Okay so I'm now going to post the code, explain it, and then bring up the problem after that.

private void button1_Click (object sender, EventArgs e) //Start Button
{
    if (((Properties.Settings.Default.webURL).Trim() != string.Empty) && (string.IsNullOrWhiteSpace(Properties.Settings.Default.webURL) == false)) //makes sure we have a URL at all
    {
        toolStripStatusLabel1.Text = "Start Time: " + DateTime.Now.ToString();
        startTime = DateTime.UtcNow;

        button1.Enabled = false;
        button2.Enabled = true;

        if (backgroundWorker1.IsBusy != true) //thread for the elapsed time
        {
            backgroundWorker1.RunWorkerAsync(); // Start the asynchronous operation.
        }
        if (backgroundWorker2.IsBusy != true) //thread for checking page update
        {
            backgroundWorker2.RunWorkerAsync(); // Start the asynchronous operation.
        }
    }
    else //no URL so don't even try to start the program
    {
        MessageBox.Show("There is currently no URL address for where the scoreboard is located", "No URL", MessageBoxButtons.OK, MessageBoxIcon.Error);
    }
}

This code is pretty simple, click the button (start button) check to make sure there's even a URL to work with and start the backgroundWorkers

private void backgroundWorker2_DoWork (object sender, DoWorkEventArgs e) //backgroundWorker2 is used to read in the webpage data
{
    BackgroundWorker worker2 = sender as BackgroundWorker;

    while (true)
    {
        if (worker2.CancellationPending == true)
        {
            e.Cancel = true;
            break;
        }
        else
        {    
            worker2.ReportProgress(0);
            System.Threading.Thread.Sleep(refreshTimer * 1000);
        }
    }
    worker2.Dispose(); // this calls after the thread is canceled (and after the thread sleep occurs)
}

Pretty simple, keep the look going, checking every 5 secs the website (to simplify it), do this till the user clicks the cancel button or closes the program

private void backgroundWorker2_ProgressChanged (object sender, ProgressChangedEventArgs e) //used to read in the webpage data and handle it
{
    readInData.WebBrowser();

    tempHash = generateHashCode.createHash(readInData.isDownloadedData()); //generates a hash from the data read in

    if (tempHash != readInData_Hash) //if the hashes don't equal (so something changed)
    {
        tempTeamData.Clear();

        if ((readInData.isDownloadedData() != "Invalid URL") && (readInData.isDownloadedData() != "Timed Out"))
        {
            tempTeamData = stripStringData.breakUp(readInData.isDownloadedData(), numOfFlags);
            readInData.clearString();

            readInData_Hash = tempHash; //update the hash
        }
        else if (readInData.isDownloadedData() == "Invalid URL") //the URL provided was invalid
        {
            richTextBox1.AppendText("Invalid URL" + "\n");
        }
        else if (readInData.isDownloadedData() == "Timed Out") //reading the site timed out
        {
            richTextBox1.AppendText("Reading Timed Out" + "\n");
        }
    }
    else //no change so clear out the read in data
    {
        readInData.clearString();
    }
}

This is what's called every five seconds. The program reads in the webpage, hashes the string, if the hash is different (meaning the webpage data changed) the code is parsed ... of course that's assuming one of the two strings you see in the else if statement aren't passed back instead.

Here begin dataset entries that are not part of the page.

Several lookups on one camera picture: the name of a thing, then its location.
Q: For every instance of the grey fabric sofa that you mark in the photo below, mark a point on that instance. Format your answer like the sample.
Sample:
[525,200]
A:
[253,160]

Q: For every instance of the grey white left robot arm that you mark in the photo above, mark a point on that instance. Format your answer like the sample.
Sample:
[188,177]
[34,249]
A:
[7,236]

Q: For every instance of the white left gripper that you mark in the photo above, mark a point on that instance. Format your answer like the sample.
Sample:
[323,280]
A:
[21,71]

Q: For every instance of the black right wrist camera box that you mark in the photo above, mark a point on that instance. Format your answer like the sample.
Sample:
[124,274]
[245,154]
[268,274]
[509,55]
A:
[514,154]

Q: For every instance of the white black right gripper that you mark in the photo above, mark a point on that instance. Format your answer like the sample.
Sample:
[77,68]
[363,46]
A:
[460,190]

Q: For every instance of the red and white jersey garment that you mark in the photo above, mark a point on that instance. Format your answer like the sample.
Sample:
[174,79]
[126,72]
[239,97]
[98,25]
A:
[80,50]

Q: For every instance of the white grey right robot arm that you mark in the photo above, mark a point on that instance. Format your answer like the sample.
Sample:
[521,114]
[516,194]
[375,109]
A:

//===================================================================================================================
    public class readInWebpage
    {
        string downloadedData;
        string URL;
        Uri myUri;
        System.Timers.Timer aTimer;
        bool timerTrigger;
//-------------------------------------------------------------------------------------------------------------------
        public readInWebpage (string URL)
        {
            this.downloadedData = "";
            this.URL = URL;
            this.aTimer = new System.Timers.Timer(5000);
            aTimer.Elapsed += new ElapsedEventHandler(OnTimedEvent);
            this.timerTrigger = false;
        }
//-------------------------------------------------------------------------------------------------------------------
        public string isDownloadedData ()
        {
            return downloadedData;
        }
//-------------------------------------------------------------------------------------------------------------------
        public void WebBrowser ()
        {
            myUri = null;

            timerTrigger = false; //a timer system to allow the process to only work 5 secs (preventing an infinite loop)
            aTimer.Interval = 5000;
            aTimer.Enabled = true;
            aTimer.Start();

            if (Uri.TryCreate(URL, UriKind.Absolute, out myUri)) //checks to make sure the URL is even valid
            {
                WebBrowser wb = new WebBrowser();
                wb.Navigate(URL);

                wb.DocumentCompleted += new WebBrowserDocumentCompletedEventHandler(wb_DocumentCompleted);

                while ((wb.ReadyState != WebBrowserReadyState.Complete) && (timerTrigger == false))
                {
                    Application.DoEvents();
                }

                if (timerTrigger == false)
                {
                    aTimer.Stop();
                    downloadedData = wb.Document.Body.InnerHtml; //Added this line, because the final HTML takes a while to show up 
                }
                else
                {
                    downloadedData = "Timed Out";
                }

                wb.Dispose();
            }
            else //invalid URL
            {
                downloadedData = "Invalid URL";
            }

//===================================================================================================================

So here's where it all comes down to. This program works rather nicely, espeically for what I need. The problem is the Applications.DoEvents(). This is a dangerous line of code, without it, the program locks up, doing it's job but the GUI doesn't get updated and the user can't interact with the GUI (some reason the backgroundWorkers don't count for threading here ... even though it's called, but whatever).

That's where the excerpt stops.